One of my top priorities in my job as curator of Yahoo’s Design Pattern Library is to help polish up and publish to the wider web community a series of social-media oriented design patterns that our community platform team has been working on.
The first of this, Vote to Promote (a sort of generic “Digg This!” pattern) went live last week. There are more to come. The author of the pattern, Bryce Glass, has more to say about it in his blog, Soldier Ant, and I blogged about the pattern (and a new organizational scheme I’m trying out for the library, both the internal and open versions) at the Yahoo! User Interface Blog.
As always, we welcome feedback.
Comments
4 responses to “Pushing social patterns”
Hey Xian,
Have you noticed what they are doing over on the recently launched Satisfaction site? Each topic displays a widget similar in layout to Digg, but with very different functionality. The Satisfaction widget shows the number of replys and follwers, but clicking on it simply takes you to read the conversation. What do you think? Does this match the user’s expectation?
That’s a good question, Dan. I’ve just started playing with Satisfaction today, so I haven’t had a chance to really analyze the interface. Also, my sense is they will be iterating it rapidly based on feedback.
Aside: the overall idea seems wicked cool, potentially revolutionary. Since I interviewed Craig Newmark several times for the Power of Many it’s been clear to me that customer service is the secret sauce that’s hiding in plain site for most organizations. “Opening” the whole conversation (in the cluetrain/conversations are markets sense) seems like a real step forward.
So, back to first impressions. I didn’t really see that little scorecard as a voting widget. I was a bit confused by the “follower” model, as it seems to b based on questions by the person being followed and not on the twitter/pownce model of following a person wholesale. There also seems to be no explicit friending which is probably for the best.

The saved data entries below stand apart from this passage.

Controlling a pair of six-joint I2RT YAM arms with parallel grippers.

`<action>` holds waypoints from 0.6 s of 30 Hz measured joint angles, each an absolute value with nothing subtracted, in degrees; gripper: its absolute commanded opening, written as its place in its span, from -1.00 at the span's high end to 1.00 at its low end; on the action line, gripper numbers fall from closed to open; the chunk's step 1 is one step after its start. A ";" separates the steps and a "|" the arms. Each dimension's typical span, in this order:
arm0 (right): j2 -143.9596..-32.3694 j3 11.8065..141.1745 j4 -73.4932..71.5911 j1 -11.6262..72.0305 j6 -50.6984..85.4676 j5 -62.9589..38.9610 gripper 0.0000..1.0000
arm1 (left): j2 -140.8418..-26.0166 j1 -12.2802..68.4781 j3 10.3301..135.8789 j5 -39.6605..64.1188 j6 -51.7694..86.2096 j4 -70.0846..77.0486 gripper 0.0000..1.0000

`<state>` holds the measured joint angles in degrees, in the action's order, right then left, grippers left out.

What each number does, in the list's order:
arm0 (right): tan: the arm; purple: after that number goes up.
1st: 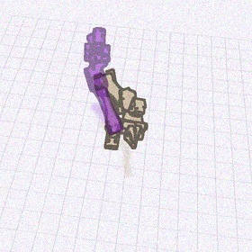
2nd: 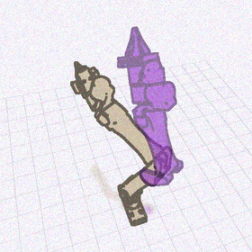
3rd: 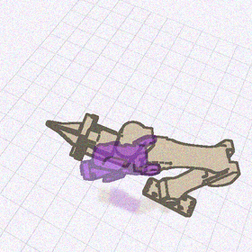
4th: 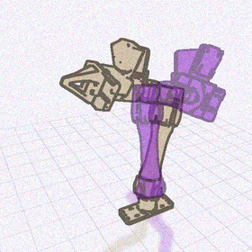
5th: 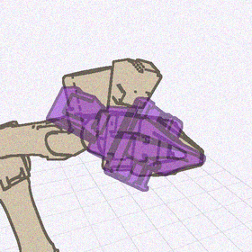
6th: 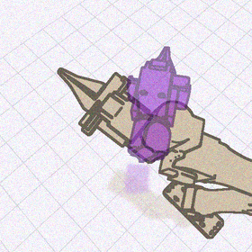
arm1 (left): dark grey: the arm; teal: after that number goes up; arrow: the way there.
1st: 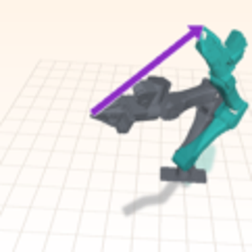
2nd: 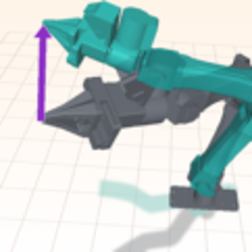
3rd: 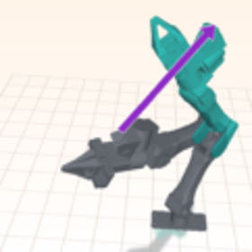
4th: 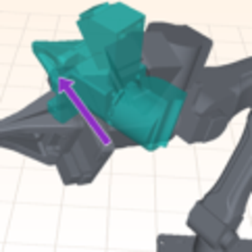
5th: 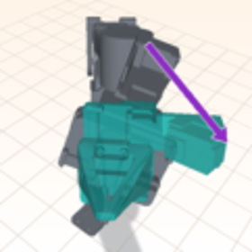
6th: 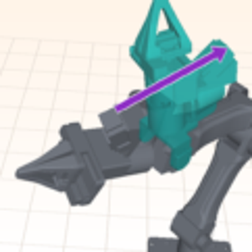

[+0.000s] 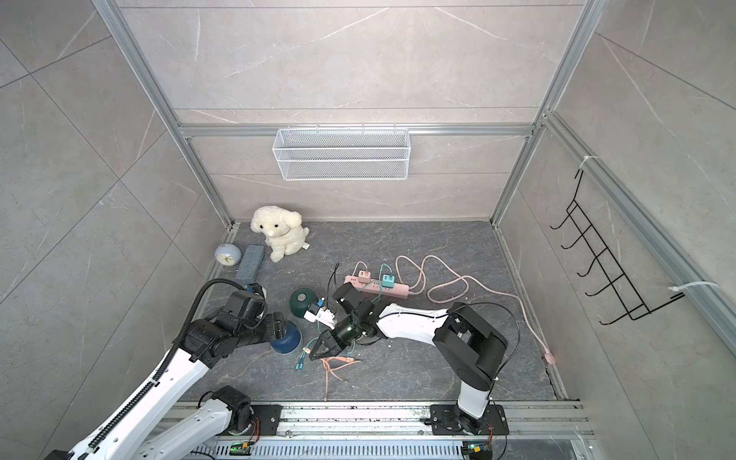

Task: Charge the cordless meat grinders
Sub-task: Insert the charging cable into the cordless meat grinder.

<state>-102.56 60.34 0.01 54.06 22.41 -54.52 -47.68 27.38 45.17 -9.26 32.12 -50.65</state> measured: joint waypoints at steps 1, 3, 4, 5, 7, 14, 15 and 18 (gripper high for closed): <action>-103.22 60.34 -0.86 54.70 23.59 -54.39 0.97 | -47.68 27.35 44.62 -10.37 32.53 -50.68 -0.73; -104.05 60.31 -2.15 55.55 25.45 -54.04 0.97 | -47.79 27.33 43.40 -11.49 33.08 -50.26 -0.72; -104.22 60.25 -2.90 55.88 26.28 -53.82 0.98 | -48.03 27.33 42.44 -11.94 33.39 -49.65 -0.73; -104.27 60.23 -3.53 56.14 27.20 -53.54 0.98 | -48.31 27.33 41.52 -12.05 33.61 -48.99 -0.72; -104.27 60.23 -4.62 56.47 28.58 -52.97 0.98 | -48.23 27.20 40.25 -11.99 34.35 -46.22 -0.70; -105.69 61.10 -6.74 56.62 32.38 -51.68 0.98 | -46.72 25.39 36.07 -10.00 36.42 -37.67 -0.67; -106.06 61.41 -6.76 56.62 32.67 -51.59 0.98 | -46.68 25.26 35.81 -9.61 36.64 -37.10 -0.67; -107.00 62.39 -6.83 56.62 33.67 -51.33 0.98 | -46.65 25.02 35.31 -8.03 37.41 -36.01 -0.69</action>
<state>-107.00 62.39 -6.83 56.62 33.67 -51.33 -46.65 25.02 35.31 -8.03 37.41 -36.01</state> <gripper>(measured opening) 0.077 0.835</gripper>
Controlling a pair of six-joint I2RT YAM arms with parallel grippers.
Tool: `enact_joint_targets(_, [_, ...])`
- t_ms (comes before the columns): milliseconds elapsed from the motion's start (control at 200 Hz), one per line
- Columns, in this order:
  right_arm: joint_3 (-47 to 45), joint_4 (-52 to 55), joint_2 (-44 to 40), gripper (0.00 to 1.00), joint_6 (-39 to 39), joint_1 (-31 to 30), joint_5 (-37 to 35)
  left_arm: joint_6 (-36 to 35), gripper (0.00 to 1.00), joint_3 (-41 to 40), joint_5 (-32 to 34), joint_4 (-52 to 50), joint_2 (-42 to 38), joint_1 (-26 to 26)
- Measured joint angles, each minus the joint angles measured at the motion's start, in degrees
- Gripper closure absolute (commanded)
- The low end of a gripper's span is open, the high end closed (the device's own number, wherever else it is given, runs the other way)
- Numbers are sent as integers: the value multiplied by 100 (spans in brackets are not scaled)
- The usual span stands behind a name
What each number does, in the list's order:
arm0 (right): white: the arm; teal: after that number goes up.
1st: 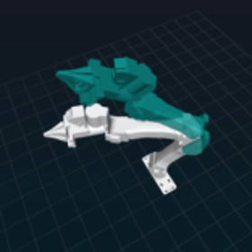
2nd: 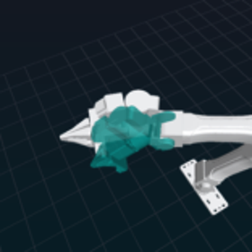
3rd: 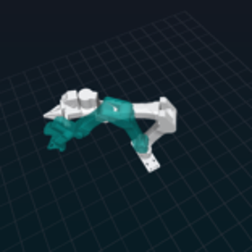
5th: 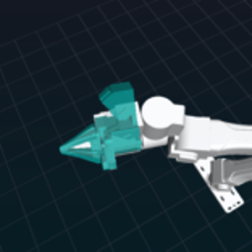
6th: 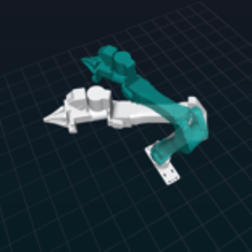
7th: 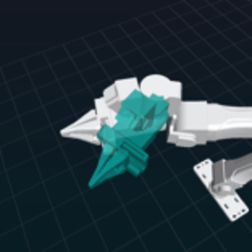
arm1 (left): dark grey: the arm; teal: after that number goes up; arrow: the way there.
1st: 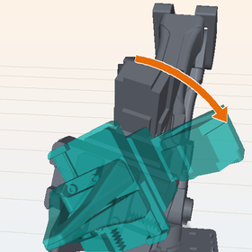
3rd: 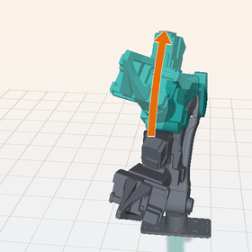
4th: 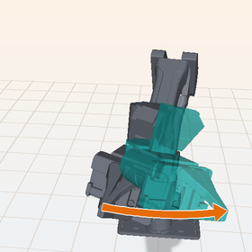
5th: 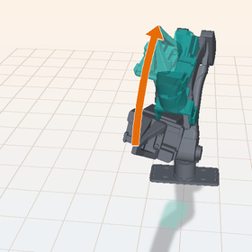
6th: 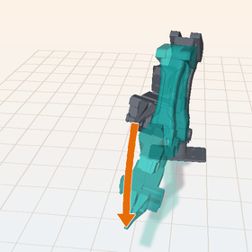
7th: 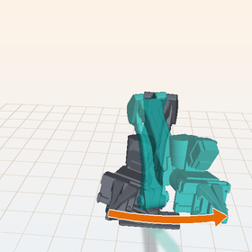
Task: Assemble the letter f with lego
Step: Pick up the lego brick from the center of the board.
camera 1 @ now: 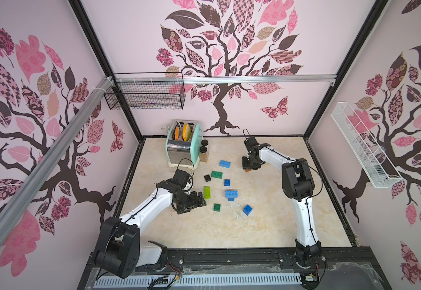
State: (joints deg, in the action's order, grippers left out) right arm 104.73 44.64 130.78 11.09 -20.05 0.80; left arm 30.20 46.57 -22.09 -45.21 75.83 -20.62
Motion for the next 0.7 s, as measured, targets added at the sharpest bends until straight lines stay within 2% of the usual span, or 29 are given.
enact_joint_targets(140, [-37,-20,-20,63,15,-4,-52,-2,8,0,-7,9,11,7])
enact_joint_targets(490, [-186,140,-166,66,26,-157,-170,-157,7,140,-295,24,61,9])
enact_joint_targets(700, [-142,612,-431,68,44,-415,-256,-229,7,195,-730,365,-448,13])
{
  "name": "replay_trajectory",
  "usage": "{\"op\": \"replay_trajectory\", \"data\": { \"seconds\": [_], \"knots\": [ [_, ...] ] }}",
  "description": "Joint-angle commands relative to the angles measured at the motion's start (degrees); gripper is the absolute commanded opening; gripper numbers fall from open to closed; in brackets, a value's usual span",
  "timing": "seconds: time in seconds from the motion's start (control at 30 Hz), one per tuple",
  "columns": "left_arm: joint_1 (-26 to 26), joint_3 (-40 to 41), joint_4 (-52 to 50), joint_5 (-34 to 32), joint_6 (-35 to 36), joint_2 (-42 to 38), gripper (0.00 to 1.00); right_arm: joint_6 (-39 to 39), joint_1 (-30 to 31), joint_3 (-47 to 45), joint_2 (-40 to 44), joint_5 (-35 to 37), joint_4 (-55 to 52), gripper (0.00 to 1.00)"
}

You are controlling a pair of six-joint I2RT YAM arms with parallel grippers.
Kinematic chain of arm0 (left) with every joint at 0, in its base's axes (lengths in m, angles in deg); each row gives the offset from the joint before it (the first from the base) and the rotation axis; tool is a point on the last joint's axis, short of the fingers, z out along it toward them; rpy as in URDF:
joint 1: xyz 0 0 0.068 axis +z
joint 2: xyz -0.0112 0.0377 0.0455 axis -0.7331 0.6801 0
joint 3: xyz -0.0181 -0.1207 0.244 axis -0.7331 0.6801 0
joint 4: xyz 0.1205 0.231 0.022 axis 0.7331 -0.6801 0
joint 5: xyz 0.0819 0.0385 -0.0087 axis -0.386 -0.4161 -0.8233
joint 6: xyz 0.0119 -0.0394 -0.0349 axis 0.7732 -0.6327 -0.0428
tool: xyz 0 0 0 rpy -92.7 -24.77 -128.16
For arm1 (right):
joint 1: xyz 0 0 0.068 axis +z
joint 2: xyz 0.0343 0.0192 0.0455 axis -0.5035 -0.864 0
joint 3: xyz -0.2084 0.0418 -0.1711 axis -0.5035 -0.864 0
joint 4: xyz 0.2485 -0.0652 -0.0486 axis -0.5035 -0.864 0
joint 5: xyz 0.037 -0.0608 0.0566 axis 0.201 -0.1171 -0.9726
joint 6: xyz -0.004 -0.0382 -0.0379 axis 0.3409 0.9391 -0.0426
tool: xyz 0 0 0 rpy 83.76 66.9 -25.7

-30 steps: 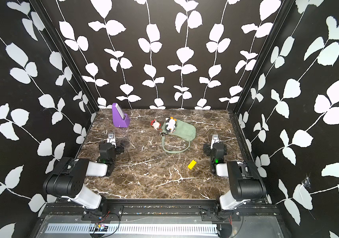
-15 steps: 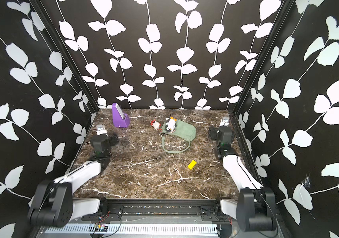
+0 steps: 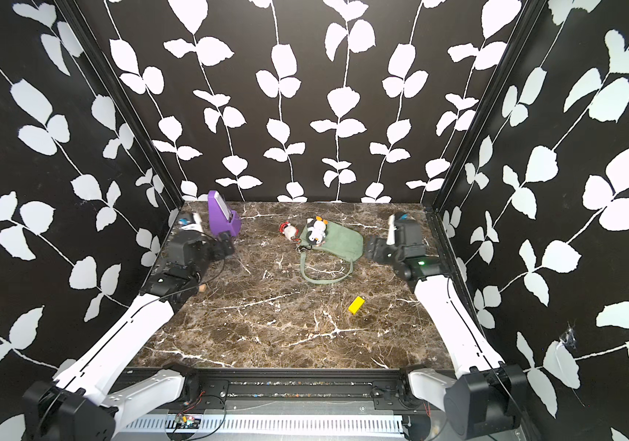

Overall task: Remove the decoration from the bag
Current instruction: Pick up the bag from the center of the board.

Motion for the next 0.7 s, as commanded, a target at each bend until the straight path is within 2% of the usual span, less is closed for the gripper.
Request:
{"op": "replay_trajectory", "data": {
  "seconds": [0.0, 0.1, 0.2, 0.3, 0.4, 0.53, 0.67],
  "knots": [
    [-5.1, -2.0, -7.9, 5.0, -0.5, -2.3, 0.97, -3.2, 8.4, -0.2, -0.9, 4.1, -2.4, 0.86],
    [-9.1, -2.0, -10.7, 7.1, -0.2, -3.1, 0.97, -5.0, 15.3, 0.6, -4.4, 7.9, -1.8, 0.85],
    [-9.5, -1.7, -13.5, 11.8, -1.4, -4.3, 0.97, -6.8, 21.6, 3.0, -10.0, 11.4, -0.5, 0.83],
    [-9.6, -1.1, -16.4, 13.1, -1.3, -6.3, 0.97, -8.3, 26.2, 6.0, -17.1, 13.6, 1.1, 0.82],
    [-9.5, -0.6, -18.5, 13.5, -0.7, -8.7, 0.97, -9.6, 28.8, 9.6, -23.6, 15.1, 0.9, 0.81],
    [-9.5, -1.2, -19.2, 18.3, -0.6, -10.0, 0.89, -10.7, 30.7, 14.4, -31.6, 16.4, -0.4, 0.8],
    [-9.5, -0.7, -17.4, 22.1, -1.6, -9.9, 0.91, -10.8, 31.5, 18.0, -36.8, 18.1, -2.0, 0.77]
  ]
}}
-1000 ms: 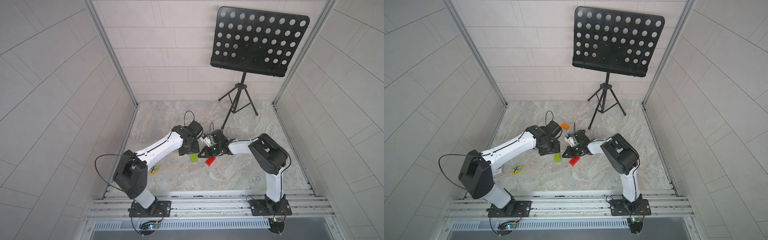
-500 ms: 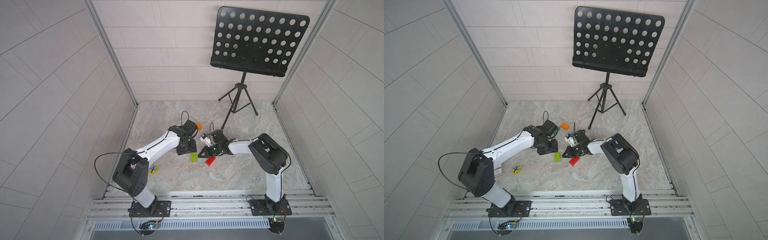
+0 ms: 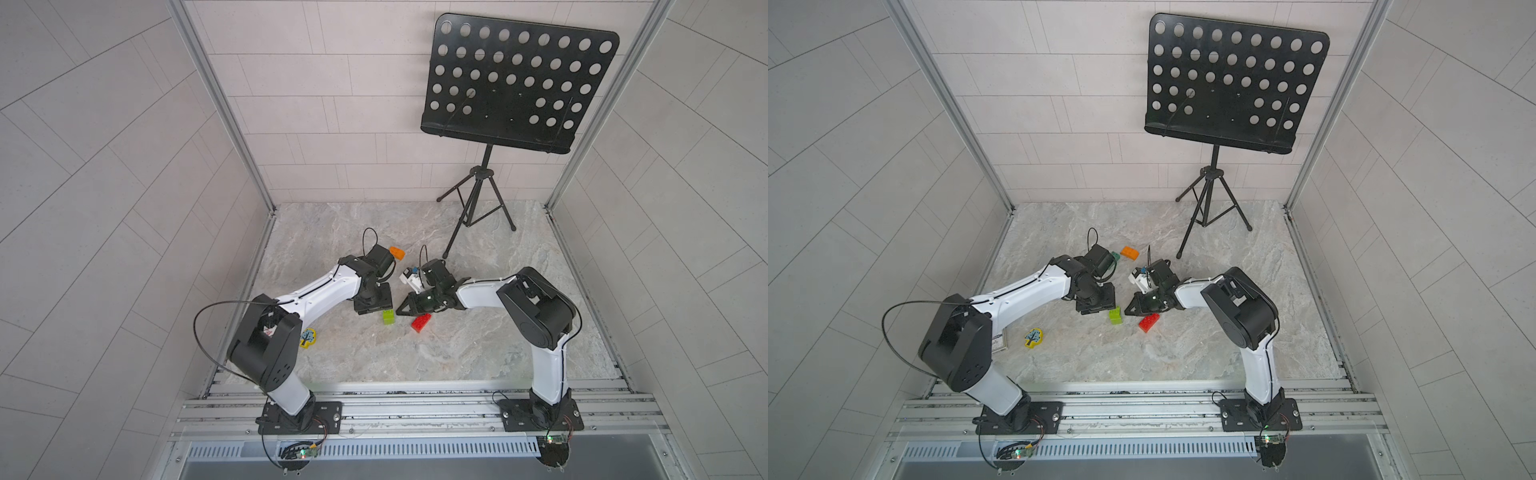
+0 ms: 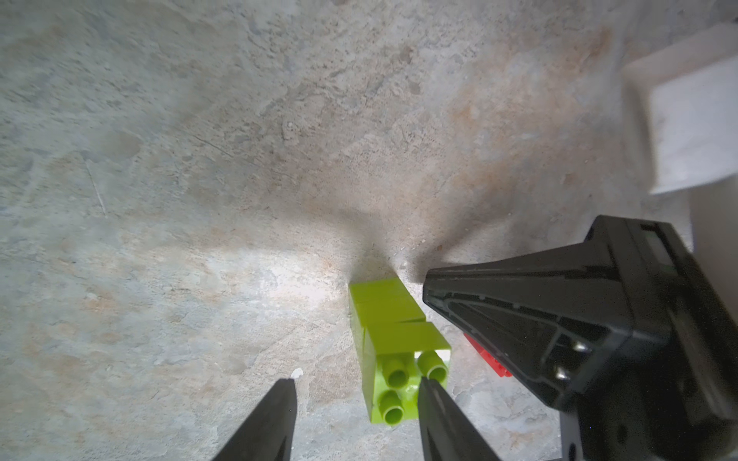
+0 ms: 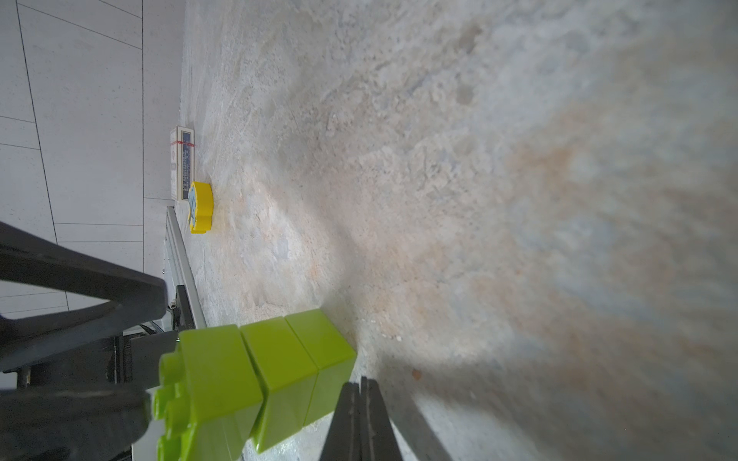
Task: Assemble an ice cream with lego
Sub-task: Assemble the lego brick with the lego brick.
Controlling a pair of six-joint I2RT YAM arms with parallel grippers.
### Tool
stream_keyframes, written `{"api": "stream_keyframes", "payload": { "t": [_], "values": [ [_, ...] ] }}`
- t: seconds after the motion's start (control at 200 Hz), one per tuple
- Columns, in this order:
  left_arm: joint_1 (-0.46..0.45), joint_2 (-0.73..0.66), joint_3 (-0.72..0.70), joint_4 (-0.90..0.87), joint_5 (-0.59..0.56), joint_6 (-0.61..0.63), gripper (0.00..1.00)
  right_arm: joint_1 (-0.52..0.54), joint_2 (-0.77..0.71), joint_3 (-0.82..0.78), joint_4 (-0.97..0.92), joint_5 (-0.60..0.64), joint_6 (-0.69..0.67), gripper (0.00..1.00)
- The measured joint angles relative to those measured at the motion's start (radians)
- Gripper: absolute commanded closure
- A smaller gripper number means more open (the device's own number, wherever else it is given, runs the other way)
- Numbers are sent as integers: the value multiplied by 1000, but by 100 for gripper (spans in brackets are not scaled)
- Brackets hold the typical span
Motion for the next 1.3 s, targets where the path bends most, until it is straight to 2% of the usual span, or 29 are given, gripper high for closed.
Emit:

Dude, referencing this could have added so much credibility to my yet unrealized “mVite” concept (grassroots viral marketing to bring small businesses to the Mueller neighborhood in Austin).
*Not to be confused with mvite.com or the zillion other projects that used this obvious name.
Sorry it wasn’t available in time! We actually do a lot of review and refinement on these patterns before pushing them to the open library. I’m impatient too!